#### What needs to be done
Copy out each line of the material below that holds the string "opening".

#### Data extract
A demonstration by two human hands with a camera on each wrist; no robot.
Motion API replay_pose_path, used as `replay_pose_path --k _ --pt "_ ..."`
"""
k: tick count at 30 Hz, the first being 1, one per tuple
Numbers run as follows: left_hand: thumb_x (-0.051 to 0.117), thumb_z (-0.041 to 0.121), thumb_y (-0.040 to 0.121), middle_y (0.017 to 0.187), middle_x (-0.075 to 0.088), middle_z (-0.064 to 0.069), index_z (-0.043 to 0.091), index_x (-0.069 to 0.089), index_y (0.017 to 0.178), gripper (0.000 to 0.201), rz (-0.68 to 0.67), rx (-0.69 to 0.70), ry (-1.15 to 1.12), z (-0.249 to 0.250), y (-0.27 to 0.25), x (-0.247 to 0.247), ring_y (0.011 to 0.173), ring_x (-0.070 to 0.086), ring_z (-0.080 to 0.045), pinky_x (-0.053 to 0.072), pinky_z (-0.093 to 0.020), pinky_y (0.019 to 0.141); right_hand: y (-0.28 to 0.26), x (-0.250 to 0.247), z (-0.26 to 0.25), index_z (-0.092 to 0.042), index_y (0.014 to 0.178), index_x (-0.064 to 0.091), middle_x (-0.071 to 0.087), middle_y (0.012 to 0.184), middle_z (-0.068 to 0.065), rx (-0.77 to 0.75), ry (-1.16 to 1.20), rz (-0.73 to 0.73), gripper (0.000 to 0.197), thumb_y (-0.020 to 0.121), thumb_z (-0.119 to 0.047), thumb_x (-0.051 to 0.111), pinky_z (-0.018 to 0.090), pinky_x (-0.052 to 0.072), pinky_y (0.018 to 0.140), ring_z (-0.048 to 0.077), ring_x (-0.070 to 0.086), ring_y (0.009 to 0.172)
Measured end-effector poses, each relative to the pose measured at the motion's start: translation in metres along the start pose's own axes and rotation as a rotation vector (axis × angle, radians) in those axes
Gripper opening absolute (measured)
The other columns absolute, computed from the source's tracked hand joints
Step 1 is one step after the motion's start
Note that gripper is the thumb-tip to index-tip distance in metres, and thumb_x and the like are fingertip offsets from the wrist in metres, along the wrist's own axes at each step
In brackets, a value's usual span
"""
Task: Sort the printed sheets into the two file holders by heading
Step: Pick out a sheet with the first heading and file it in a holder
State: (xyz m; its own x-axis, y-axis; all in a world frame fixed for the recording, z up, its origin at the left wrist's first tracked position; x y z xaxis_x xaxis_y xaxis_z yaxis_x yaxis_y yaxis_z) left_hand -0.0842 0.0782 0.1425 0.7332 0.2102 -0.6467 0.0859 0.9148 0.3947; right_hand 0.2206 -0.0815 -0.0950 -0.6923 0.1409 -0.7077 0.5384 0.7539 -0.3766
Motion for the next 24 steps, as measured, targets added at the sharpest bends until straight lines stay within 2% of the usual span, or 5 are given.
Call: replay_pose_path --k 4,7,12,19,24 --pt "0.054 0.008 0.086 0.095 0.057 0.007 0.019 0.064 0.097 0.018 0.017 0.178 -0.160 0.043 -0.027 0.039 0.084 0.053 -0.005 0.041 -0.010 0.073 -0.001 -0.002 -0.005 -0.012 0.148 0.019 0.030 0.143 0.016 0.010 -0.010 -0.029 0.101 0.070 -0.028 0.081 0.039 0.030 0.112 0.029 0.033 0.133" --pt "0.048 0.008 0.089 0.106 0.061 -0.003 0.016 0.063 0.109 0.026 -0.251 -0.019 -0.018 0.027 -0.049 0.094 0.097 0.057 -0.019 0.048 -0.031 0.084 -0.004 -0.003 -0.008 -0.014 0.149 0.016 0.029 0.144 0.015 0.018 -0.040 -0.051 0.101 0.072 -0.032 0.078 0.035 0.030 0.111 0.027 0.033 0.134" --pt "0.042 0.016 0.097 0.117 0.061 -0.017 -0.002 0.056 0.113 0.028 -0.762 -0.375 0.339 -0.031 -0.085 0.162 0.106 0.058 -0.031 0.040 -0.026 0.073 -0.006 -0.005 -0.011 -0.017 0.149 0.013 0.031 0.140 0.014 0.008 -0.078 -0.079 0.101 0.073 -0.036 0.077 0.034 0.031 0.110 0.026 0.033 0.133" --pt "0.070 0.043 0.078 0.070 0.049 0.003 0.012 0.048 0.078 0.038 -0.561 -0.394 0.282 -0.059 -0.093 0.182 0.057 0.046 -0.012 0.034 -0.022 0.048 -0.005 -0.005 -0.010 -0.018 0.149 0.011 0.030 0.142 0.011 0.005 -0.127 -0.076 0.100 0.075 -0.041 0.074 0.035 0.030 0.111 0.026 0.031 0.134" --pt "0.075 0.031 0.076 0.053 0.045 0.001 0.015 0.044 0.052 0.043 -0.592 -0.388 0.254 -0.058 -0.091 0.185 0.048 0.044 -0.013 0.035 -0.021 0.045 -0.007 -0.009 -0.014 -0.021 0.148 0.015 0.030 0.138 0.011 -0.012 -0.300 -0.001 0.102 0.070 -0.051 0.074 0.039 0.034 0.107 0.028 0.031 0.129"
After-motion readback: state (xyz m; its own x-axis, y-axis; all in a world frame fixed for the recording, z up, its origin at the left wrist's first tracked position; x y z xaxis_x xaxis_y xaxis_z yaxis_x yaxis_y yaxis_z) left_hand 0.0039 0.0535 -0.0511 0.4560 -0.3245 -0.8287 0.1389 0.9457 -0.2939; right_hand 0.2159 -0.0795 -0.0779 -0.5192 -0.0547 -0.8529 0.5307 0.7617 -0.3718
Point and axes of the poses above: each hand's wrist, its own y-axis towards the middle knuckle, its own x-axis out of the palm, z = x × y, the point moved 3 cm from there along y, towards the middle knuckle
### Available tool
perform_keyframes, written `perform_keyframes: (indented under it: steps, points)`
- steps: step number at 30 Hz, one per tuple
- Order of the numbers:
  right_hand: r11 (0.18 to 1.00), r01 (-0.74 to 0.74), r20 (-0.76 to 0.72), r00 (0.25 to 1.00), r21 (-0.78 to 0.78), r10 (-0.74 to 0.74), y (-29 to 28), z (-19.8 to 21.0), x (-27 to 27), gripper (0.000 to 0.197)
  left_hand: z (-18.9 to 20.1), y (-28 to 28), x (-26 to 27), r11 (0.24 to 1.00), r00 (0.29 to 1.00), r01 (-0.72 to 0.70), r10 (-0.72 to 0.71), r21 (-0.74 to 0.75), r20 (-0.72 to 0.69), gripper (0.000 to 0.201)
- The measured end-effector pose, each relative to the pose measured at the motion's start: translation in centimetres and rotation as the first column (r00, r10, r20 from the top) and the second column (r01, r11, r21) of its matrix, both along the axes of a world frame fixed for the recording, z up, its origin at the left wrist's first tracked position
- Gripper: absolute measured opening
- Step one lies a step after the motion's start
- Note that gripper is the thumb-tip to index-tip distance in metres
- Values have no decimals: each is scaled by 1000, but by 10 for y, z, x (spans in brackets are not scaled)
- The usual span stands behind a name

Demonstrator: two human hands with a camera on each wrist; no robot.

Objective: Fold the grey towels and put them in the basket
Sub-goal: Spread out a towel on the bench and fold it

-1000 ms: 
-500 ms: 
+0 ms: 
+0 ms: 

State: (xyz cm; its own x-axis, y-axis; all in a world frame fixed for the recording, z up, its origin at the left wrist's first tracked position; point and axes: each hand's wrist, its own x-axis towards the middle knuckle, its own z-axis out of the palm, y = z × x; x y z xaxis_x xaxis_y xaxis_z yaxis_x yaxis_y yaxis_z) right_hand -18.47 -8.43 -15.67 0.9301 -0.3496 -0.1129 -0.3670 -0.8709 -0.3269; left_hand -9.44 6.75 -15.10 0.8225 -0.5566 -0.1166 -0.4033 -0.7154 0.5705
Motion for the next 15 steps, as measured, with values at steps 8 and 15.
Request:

#### Solution to the exercise
Gripper opening absolute (measured)
- Gripper: absolute measured opening

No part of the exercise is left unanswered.